START Input
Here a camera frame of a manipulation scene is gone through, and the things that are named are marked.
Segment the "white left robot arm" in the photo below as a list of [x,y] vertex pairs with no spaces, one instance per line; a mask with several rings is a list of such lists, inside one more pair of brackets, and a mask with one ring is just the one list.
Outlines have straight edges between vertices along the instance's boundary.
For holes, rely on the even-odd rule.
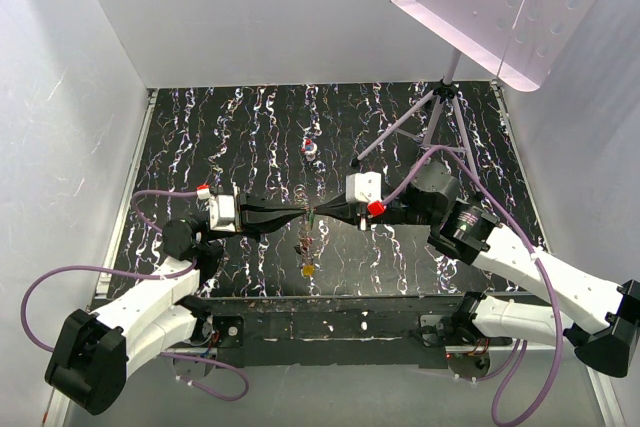
[[215,195],[207,212],[169,220],[161,229],[165,259],[152,274],[116,300],[65,319],[45,381],[88,413],[103,413],[128,378],[162,351],[211,339],[211,320],[181,302],[204,282],[202,267],[221,258],[220,240],[259,239],[307,211],[245,194]]

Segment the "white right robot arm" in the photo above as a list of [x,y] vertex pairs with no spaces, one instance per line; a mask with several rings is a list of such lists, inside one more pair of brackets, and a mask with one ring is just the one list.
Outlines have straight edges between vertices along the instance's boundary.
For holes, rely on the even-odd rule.
[[366,229],[373,224],[424,225],[428,243],[449,259],[510,280],[543,300],[516,305],[488,294],[468,293],[451,315],[454,336],[464,344],[511,337],[555,345],[569,341],[588,367],[623,378],[639,342],[639,283],[614,283],[585,273],[542,251],[478,203],[460,199],[460,182],[431,161],[399,195],[376,172],[355,173],[344,193],[315,213]]

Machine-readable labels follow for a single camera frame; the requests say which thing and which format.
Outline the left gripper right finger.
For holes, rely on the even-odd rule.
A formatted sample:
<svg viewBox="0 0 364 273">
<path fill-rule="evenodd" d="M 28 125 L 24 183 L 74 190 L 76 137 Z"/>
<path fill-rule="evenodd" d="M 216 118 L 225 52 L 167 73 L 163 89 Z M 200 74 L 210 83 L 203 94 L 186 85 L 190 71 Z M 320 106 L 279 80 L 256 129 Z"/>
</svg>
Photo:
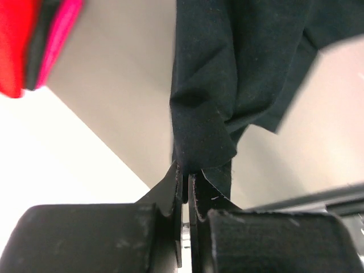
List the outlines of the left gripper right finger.
<svg viewBox="0 0 364 273">
<path fill-rule="evenodd" d="M 188 179 L 193 272 L 362 272 L 344 223 L 327 212 L 243 210 L 202 172 Z"/>
</svg>

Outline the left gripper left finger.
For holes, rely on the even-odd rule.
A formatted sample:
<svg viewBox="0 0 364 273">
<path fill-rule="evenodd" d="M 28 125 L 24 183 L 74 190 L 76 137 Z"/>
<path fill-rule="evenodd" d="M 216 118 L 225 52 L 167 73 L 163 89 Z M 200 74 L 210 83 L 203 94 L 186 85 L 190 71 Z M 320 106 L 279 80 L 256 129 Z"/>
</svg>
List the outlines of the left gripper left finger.
<svg viewBox="0 0 364 273">
<path fill-rule="evenodd" d="M 38 205 L 19 219 L 3 273 L 176 272 L 181 267 L 179 166 L 132 204 Z"/>
</svg>

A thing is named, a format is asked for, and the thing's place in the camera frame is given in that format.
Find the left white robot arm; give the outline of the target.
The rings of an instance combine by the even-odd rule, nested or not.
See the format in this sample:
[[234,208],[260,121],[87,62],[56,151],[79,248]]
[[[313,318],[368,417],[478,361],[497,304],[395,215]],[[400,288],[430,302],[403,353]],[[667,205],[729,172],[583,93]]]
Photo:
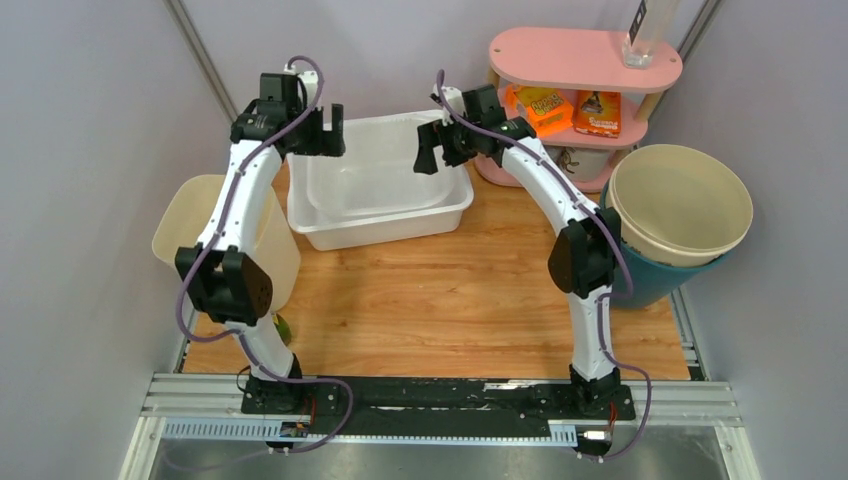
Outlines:
[[187,303],[224,325],[218,336],[237,339],[250,385],[266,391],[283,414],[297,412],[306,399],[299,361],[275,320],[293,291],[301,258],[272,183],[289,154],[344,154],[343,107],[332,105],[331,121],[324,121],[323,86],[316,67],[261,75],[258,98],[231,126],[228,168],[210,217],[195,243],[178,247],[174,258],[181,278],[178,328],[194,343],[213,340],[190,331]]

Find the cream round bucket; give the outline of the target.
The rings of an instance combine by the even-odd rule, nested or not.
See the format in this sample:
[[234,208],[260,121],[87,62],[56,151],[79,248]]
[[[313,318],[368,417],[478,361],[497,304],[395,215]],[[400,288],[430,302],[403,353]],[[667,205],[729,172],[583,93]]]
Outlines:
[[729,167],[672,144],[648,145],[625,156],[601,199],[619,214],[628,247],[684,269],[729,253],[745,238],[754,216],[745,184]]

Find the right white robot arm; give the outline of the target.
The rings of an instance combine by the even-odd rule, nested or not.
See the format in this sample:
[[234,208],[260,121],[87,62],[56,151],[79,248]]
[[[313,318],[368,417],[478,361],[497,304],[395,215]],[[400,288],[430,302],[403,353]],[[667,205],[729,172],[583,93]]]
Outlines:
[[619,215],[571,183],[526,120],[507,118],[494,86],[462,92],[435,84],[431,98],[441,117],[417,129],[414,172],[433,175],[441,165],[458,167],[487,156],[530,194],[556,235],[547,268],[569,303],[575,341],[569,365],[572,406],[589,418],[618,412],[623,386],[607,338],[621,262]]

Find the cream rectangular bin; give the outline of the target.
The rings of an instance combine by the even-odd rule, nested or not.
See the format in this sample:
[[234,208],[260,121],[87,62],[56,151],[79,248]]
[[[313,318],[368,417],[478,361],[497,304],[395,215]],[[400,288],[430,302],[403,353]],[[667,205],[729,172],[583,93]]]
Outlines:
[[[152,239],[151,248],[156,258],[174,268],[177,249],[196,244],[212,215],[223,184],[222,175],[206,174],[187,180],[179,188]],[[301,255],[274,192],[266,195],[255,247],[253,259],[270,276],[273,284],[270,309],[278,311],[293,291]]]

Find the teal round bucket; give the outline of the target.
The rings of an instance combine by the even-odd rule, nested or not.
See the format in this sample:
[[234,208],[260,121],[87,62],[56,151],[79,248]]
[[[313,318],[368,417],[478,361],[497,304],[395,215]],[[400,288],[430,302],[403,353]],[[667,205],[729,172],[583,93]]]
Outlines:
[[737,221],[723,203],[711,206],[701,194],[659,198],[656,193],[633,196],[630,191],[604,190],[604,204],[620,199],[635,221],[621,252],[632,279],[632,293],[621,268],[615,272],[612,303],[617,308],[644,308],[670,294],[722,261],[738,237]]
END Input
**Your goal:** Reproduce each record above by retyping it exactly; omit all images.

**Solution to this exercise:**
Here a camera frame of a manipulation scene is gone through, and the things that are named are marked.
Segment the "white left robot arm" in the photo below as a list of [x,y] vertex pairs with no spaces, one instance per line; a mask with several rings is a list of such lists, inside one more pair of brackets, and a mask with one ring is just the one list.
Outlines have straight edges between vertices along the instance's boundary.
For holes, rely on the even-odd rule.
[[215,195],[207,212],[169,220],[161,229],[165,259],[152,274],[116,300],[65,319],[45,381],[88,413],[103,413],[128,378],[162,351],[211,339],[211,320],[181,302],[204,282],[202,267],[221,258],[220,240],[259,239],[307,211],[245,194]]

Segment the "white right robot arm" in the photo above as a list of [x,y] vertex pairs with no spaces, one instance per line; a mask with several rings is a list of such lists, inside one more pair of brackets, and a mask with one ring is just the one list.
Outlines have straight edges between vertices along the instance's boundary.
For holes, rely on the even-odd rule.
[[366,229],[373,224],[424,225],[428,243],[449,259],[510,280],[543,300],[516,305],[488,294],[468,293],[451,315],[454,336],[464,344],[511,337],[555,345],[569,341],[588,367],[623,378],[639,342],[639,283],[614,283],[585,273],[542,251],[478,203],[460,199],[460,182],[431,161],[399,195],[376,172],[355,173],[344,193],[315,213]]

Machine-readable labels follow for a single camera frame; the requests say which thing and which format.
Outline the left gripper right finger.
For holes, rely on the even-odd rule.
A formatted sample:
<svg viewBox="0 0 364 273">
<path fill-rule="evenodd" d="M 28 125 L 24 183 L 74 190 L 76 137 Z"/>
<path fill-rule="evenodd" d="M 216 118 L 225 52 L 167 73 L 163 89 Z M 200 74 L 210 83 L 203 94 L 186 85 L 190 71 Z M 320 106 L 279 80 L 256 129 Z"/>
</svg>
Photo:
List the outlines of the left gripper right finger.
<svg viewBox="0 0 364 273">
<path fill-rule="evenodd" d="M 188 179 L 193 272 L 362 272 L 344 223 L 327 212 L 243 210 L 202 172 Z"/>
</svg>

Outline the left gripper left finger.
For holes, rely on the even-odd rule.
A formatted sample:
<svg viewBox="0 0 364 273">
<path fill-rule="evenodd" d="M 28 125 L 24 183 L 74 190 L 76 137 Z"/>
<path fill-rule="evenodd" d="M 216 118 L 225 52 L 167 73 L 163 89 Z M 200 74 L 210 83 L 203 94 L 186 85 L 190 71 Z M 320 106 L 279 80 L 256 129 Z"/>
</svg>
List the outlines of the left gripper left finger.
<svg viewBox="0 0 364 273">
<path fill-rule="evenodd" d="M 38 205 L 19 219 L 3 273 L 176 272 L 181 267 L 179 166 L 132 204 Z"/>
</svg>

A thing is named, a format is asked for, and the thing's place in the camera frame is given in that format.
Find the left white robot arm; give the outline of the target.
The rings of an instance combine by the even-odd rule, nested or not.
See the format in this sample:
[[234,208],[260,121],[87,62],[56,151],[79,248]]
[[[313,318],[368,417],[478,361],[497,304],[395,215]],[[400,288],[430,302],[403,353]],[[667,205],[729,172],[583,93]]]
Photo:
Outlines:
[[187,303],[224,325],[218,336],[237,339],[250,385],[266,391],[283,414],[297,412],[306,399],[299,361],[275,320],[293,291],[301,258],[272,183],[289,154],[344,154],[343,107],[332,105],[331,121],[324,121],[323,86],[316,67],[261,75],[258,98],[231,126],[228,168],[210,217],[195,243],[178,247],[174,258],[181,278],[178,328],[194,343],[213,340],[190,331]]

Find the cream round bucket; give the outline of the target.
The rings of an instance combine by the even-odd rule, nested or not.
See the format in this sample:
[[234,208],[260,121],[87,62],[56,151],[79,248]]
[[[313,318],[368,417],[478,361],[497,304],[395,215]],[[400,288],[430,302],[403,353]],[[667,205],[729,172],[583,93]]]
Outlines:
[[729,167],[672,144],[648,145],[625,156],[601,199],[619,214],[628,247],[684,269],[729,253],[745,238],[754,216],[745,184]]

Find the right white robot arm; give the outline of the target.
The rings of an instance combine by the even-odd rule, nested or not.
See the format in this sample:
[[234,208],[260,121],[87,62],[56,151],[79,248]]
[[[313,318],[368,417],[478,361],[497,304],[395,215]],[[400,288],[430,302],[403,353]],[[667,205],[729,172],[583,93]]]
Outlines:
[[619,215],[571,183],[526,120],[507,118],[494,86],[462,92],[435,84],[431,98],[441,117],[417,129],[414,172],[433,175],[441,165],[458,167],[487,156],[530,194],[556,235],[547,268],[569,303],[575,341],[569,365],[572,406],[589,418],[618,412],[623,386],[607,338],[621,262]]

Find the cream rectangular bin; give the outline of the target.
The rings of an instance combine by the even-odd rule, nested or not.
See the format in this sample:
[[234,208],[260,121],[87,62],[56,151],[79,248]]
[[[313,318],[368,417],[478,361],[497,304],[395,215]],[[400,288],[430,302],[403,353]],[[667,205],[729,172],[583,93]]]
Outlines:
[[[152,239],[151,248],[156,258],[174,268],[177,249],[196,244],[212,215],[223,184],[222,175],[206,174],[187,180],[179,188]],[[301,255],[274,192],[266,195],[255,247],[253,259],[270,276],[273,284],[270,309],[278,311],[293,291]]]

Find the teal round bucket; give the outline of the target.
The rings of an instance combine by the even-odd rule, nested or not.
See the format in this sample:
[[234,208],[260,121],[87,62],[56,151],[79,248]]
[[[313,318],[368,417],[478,361],[497,304],[395,215]],[[400,288],[430,302],[403,353]],[[667,205],[729,172],[583,93]]]
Outlines:
[[737,221],[723,203],[711,206],[701,194],[659,198],[656,193],[633,196],[630,191],[604,190],[604,204],[620,199],[635,221],[621,252],[632,279],[632,293],[621,268],[615,272],[612,303],[617,308],[644,308],[670,294],[722,261],[738,237]]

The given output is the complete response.